Work task → The reply should contain every entry exactly as given, with no pictures in it.

BEGIN Record extracts

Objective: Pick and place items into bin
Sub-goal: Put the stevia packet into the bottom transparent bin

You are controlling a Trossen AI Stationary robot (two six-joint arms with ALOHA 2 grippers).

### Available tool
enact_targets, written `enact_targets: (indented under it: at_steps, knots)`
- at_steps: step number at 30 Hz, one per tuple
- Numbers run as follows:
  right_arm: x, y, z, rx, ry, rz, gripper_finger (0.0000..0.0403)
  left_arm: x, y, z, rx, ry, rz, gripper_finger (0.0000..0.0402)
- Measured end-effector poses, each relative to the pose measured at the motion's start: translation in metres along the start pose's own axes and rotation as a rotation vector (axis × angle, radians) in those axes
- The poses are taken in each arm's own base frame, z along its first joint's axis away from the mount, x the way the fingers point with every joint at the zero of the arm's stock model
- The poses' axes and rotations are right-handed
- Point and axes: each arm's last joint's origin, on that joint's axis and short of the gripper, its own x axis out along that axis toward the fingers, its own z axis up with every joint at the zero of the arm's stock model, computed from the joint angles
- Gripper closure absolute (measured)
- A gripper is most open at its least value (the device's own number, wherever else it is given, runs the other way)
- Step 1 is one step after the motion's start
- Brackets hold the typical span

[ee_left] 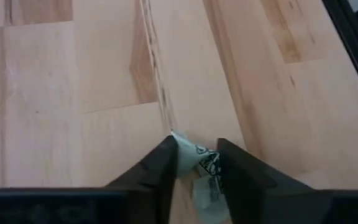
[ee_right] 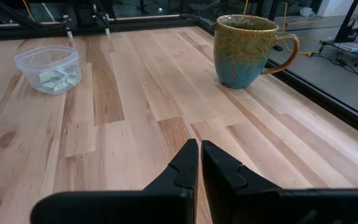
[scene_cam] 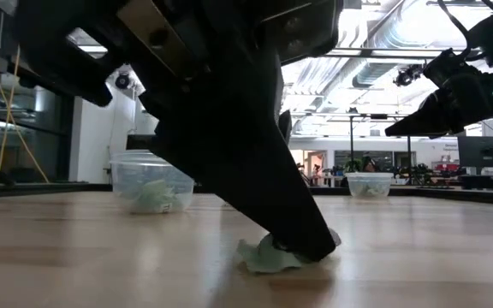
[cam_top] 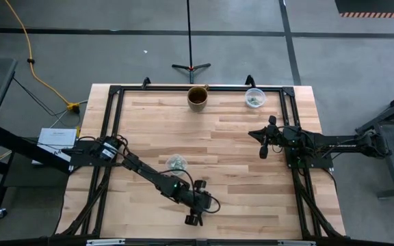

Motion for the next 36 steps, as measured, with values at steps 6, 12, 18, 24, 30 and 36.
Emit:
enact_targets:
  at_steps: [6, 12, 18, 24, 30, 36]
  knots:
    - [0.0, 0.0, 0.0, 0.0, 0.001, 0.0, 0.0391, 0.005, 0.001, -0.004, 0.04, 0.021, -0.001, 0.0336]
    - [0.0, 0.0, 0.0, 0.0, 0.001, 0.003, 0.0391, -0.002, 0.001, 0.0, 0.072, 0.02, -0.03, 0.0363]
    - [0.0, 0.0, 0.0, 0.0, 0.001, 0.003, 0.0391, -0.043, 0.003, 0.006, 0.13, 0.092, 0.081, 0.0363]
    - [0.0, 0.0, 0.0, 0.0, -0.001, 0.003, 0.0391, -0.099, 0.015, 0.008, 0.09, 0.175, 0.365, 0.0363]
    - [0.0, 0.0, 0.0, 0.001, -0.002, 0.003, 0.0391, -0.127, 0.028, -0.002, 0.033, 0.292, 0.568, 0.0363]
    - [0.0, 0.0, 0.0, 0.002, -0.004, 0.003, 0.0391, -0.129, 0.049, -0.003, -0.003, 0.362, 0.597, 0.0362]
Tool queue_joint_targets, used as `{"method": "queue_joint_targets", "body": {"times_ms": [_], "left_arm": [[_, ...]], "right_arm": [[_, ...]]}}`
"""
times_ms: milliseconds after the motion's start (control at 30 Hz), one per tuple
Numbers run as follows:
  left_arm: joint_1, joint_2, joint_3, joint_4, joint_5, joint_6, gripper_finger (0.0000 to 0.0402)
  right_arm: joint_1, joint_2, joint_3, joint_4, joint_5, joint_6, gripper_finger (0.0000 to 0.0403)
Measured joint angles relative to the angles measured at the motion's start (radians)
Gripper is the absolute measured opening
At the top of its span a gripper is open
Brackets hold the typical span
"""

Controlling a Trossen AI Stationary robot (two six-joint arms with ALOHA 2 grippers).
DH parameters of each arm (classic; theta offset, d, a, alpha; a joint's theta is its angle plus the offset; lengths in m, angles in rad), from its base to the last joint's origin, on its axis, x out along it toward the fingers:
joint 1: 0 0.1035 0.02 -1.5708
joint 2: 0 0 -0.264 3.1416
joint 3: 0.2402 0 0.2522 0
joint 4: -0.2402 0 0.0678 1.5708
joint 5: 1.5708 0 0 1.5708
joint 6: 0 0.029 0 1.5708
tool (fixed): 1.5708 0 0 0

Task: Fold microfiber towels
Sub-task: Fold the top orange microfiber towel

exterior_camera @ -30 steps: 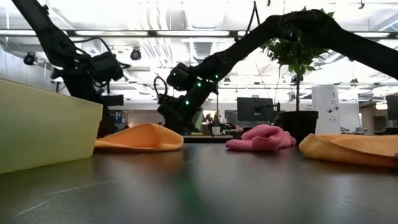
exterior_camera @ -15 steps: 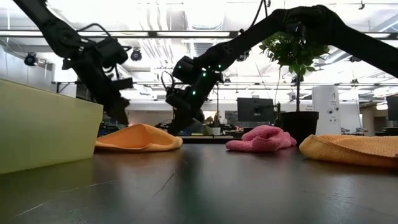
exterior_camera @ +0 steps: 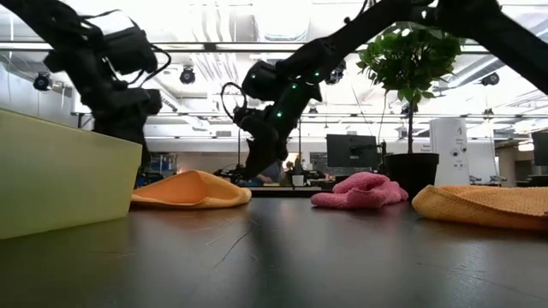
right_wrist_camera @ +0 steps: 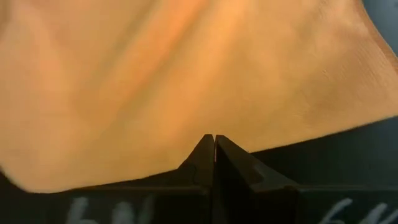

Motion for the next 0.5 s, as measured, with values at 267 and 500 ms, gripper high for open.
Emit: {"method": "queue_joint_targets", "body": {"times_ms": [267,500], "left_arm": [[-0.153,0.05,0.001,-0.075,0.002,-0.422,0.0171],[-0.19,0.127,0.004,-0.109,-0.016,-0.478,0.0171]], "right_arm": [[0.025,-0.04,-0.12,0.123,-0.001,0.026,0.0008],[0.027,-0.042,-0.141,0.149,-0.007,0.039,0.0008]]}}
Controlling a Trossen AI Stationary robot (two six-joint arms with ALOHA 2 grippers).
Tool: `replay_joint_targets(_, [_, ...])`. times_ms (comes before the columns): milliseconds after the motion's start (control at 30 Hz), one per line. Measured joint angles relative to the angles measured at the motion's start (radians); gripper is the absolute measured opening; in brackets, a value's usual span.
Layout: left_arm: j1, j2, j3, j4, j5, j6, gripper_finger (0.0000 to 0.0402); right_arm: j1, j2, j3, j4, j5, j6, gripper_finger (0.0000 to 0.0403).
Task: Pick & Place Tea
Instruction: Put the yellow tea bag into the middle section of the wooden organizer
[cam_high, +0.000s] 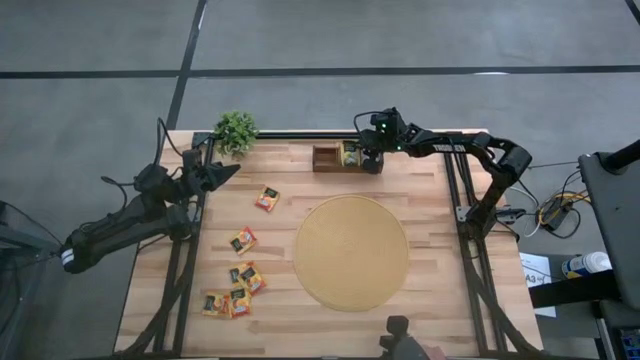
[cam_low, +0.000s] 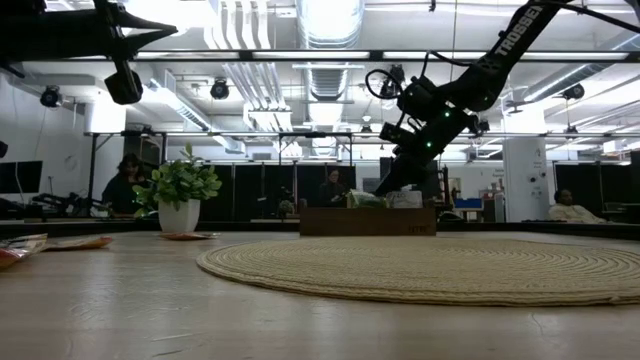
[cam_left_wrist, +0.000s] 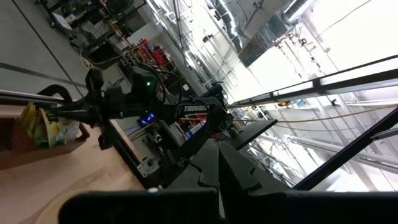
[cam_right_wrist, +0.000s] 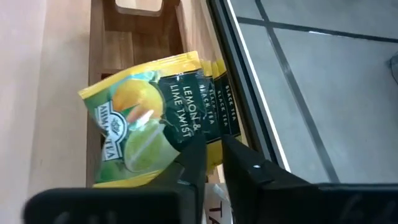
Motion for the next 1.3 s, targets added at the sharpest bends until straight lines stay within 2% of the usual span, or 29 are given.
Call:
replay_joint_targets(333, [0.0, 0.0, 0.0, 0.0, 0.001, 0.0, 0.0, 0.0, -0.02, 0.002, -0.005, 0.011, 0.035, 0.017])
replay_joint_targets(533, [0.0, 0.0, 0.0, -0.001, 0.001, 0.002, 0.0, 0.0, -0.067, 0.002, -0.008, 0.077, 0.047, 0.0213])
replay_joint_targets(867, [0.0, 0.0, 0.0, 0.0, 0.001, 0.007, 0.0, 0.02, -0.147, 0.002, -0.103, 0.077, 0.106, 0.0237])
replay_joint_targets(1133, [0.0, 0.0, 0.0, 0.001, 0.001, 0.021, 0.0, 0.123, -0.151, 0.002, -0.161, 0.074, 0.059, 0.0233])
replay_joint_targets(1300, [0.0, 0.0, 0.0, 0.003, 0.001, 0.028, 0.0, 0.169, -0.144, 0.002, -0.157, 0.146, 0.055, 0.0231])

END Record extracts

Task solution →
Objective: Pick and place items into bin
Sub-goal: Put the stevia packet into the bottom transparent bin

You are controlling a Trossen AI Stationary robot (two six-joint arms with ALOHA 2 grippers).

### Available tool
enact_targets, written `enact_targets: (indented under it: at_steps, knots)`
- at_steps: step number at 30 Hz, one per tuple
- Numbers run as follows:
  right_arm: x, y, z, rx, ry, rz, gripper_finger (0.0000..0.0403)
  left_arm: x, y, z, rx, ry, rz, gripper_finger (0.0000..0.0402)
- Measured end-effector poses, each relative to the pose measured at the motion's start: translation in metres along the start pose's own axes and rotation as a rotation vector (axis × angle, radians) in those axes
- The poses are taken in each arm's own base frame, z along its first joint's axis away from the mount, x the way the fingers point with every joint at the zero of the arm's stock model
- The poses' axes and rotations are right-handed
- Point and axes: each arm's last joint's origin, on that joint's axis and short of the gripper, its own x axis out along that axis toward the fingers, its own z axis up with every joint at the zero of the arm's stock model, computed from the joint angles
- Gripper closure absolute (measured)
- A gripper is most open at its least value (the device's own number, wherever else it is given, runs the other way)
- Step 1 is one step after the motion's start
- Brackets hold the typical span

[ee_left] 
[ee_right] 
[scene_cam] 
[cam_top] 

Motion for the next 36 steps, as measured, with values at steps 6, 12, 18, 24, 30 and 36.
Emit:
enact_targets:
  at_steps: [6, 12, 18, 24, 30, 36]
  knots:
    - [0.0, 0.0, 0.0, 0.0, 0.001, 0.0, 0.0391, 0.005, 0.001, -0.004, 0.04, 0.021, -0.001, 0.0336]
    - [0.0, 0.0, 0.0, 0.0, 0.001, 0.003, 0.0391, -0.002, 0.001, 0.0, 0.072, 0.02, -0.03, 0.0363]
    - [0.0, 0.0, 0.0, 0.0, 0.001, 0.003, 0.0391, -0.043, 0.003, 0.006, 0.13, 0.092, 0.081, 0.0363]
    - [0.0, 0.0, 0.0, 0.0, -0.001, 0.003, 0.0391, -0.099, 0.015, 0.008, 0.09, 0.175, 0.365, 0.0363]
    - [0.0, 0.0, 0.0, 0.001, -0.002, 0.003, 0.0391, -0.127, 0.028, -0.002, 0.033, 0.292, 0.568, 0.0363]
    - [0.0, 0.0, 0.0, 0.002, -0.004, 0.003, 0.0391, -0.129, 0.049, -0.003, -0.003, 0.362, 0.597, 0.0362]
Tool queue_joint_targets, used as `{"method": "queue_joint_targets", "body": {"times_ms": [_], "left_arm": [[_, ...]], "right_arm": [[_, ...]]}}`
"""
times_ms: milliseconds after the motion's start (control at 30 Hz), one per tuple
Numbers run as follows:
  left_arm: joint_1, joint_2, joint_3, joint_4, joint_5, joint_6, gripper_finger (0.0000 to 0.0402)
  right_arm: joint_1, joint_2, joint_3, joint_4, joint_5, joint_6, gripper_finger (0.0000 to 0.0403)
Measured joint angles relative to the angles measured at the motion's start (radians)
Gripper is the absolute measured opening
At the top of its span a gripper is open
Brackets hold the typical span
"""

Controlling a Trossen AI Stationary robot (two six-joint arms with ALOHA 2 grippers).
DH parameters of each arm (classic; theta offset, d, a, alpha; a joint's theta is its angle plus the offset; lengths in m, angles in rad), from its base to the last joint's origin, on its axis, x out along it toward the fingers:
joint 1: 0 0.1035 0.02 -1.5708
joint 2: 0 0 -0.264 3.1416
joint 3: 0.2402 0 0.2522 0
joint 4: -0.2402 0 0.0678 1.5708
joint 5: 1.5708 0 0 1.5708
joint 6: 0 0.029 0 1.5708
tool (fixed): 1.5708 0 0 0

Task: Fold microfiber towels
Sub-task: Fold the top orange microfiber towel

exterior_camera @ -30 steps: 
exterior_camera @ -15 steps: 
exterior_camera @ +0 steps: 
right_wrist_camera @ +0 steps: 

Motion for the next 0.5 s, as measured, with values at 267 and 500 ms, gripper high for open.
Emit: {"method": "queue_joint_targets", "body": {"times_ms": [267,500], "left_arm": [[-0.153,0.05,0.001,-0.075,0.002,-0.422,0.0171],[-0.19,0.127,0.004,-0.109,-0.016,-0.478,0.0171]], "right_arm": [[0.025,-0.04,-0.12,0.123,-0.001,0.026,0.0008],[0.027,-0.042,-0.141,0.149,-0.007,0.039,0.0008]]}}
Controlling a Trossen AI Stationary robot (two six-joint arms with ALOHA 2 grippers).
Tool: `replay_joint_targets(_, [_, ...])`. times_ms (comes before the columns): milliseconds after the motion's start (control at 30 Hz), one per line. Measured joint angles relative to the angles measured at the motion's start (radians); gripper is the absolute measured opening; in brackets, a value's usual span.
Layout: left_arm: j1, j2, j3, j4, j5, j6, gripper_finger (0.0000 to 0.0402); right_arm: j1, j2, j3, j4, j5, j6, gripper_finger (0.0000 to 0.0403).
Task: Pick & Place Tea
Instruction: Put the yellow tea bag into the middle section of the wooden organizer
[cam_high, +0.000s] 
[cam_low, +0.000s] 
[cam_left_wrist, +0.000s] 
[cam_right_wrist, +0.000s] 
Motion for the next 1.3 s, targets added at the sharpest bends until straight lines stay within 2% of the usual span, or 29 are given.
Call:
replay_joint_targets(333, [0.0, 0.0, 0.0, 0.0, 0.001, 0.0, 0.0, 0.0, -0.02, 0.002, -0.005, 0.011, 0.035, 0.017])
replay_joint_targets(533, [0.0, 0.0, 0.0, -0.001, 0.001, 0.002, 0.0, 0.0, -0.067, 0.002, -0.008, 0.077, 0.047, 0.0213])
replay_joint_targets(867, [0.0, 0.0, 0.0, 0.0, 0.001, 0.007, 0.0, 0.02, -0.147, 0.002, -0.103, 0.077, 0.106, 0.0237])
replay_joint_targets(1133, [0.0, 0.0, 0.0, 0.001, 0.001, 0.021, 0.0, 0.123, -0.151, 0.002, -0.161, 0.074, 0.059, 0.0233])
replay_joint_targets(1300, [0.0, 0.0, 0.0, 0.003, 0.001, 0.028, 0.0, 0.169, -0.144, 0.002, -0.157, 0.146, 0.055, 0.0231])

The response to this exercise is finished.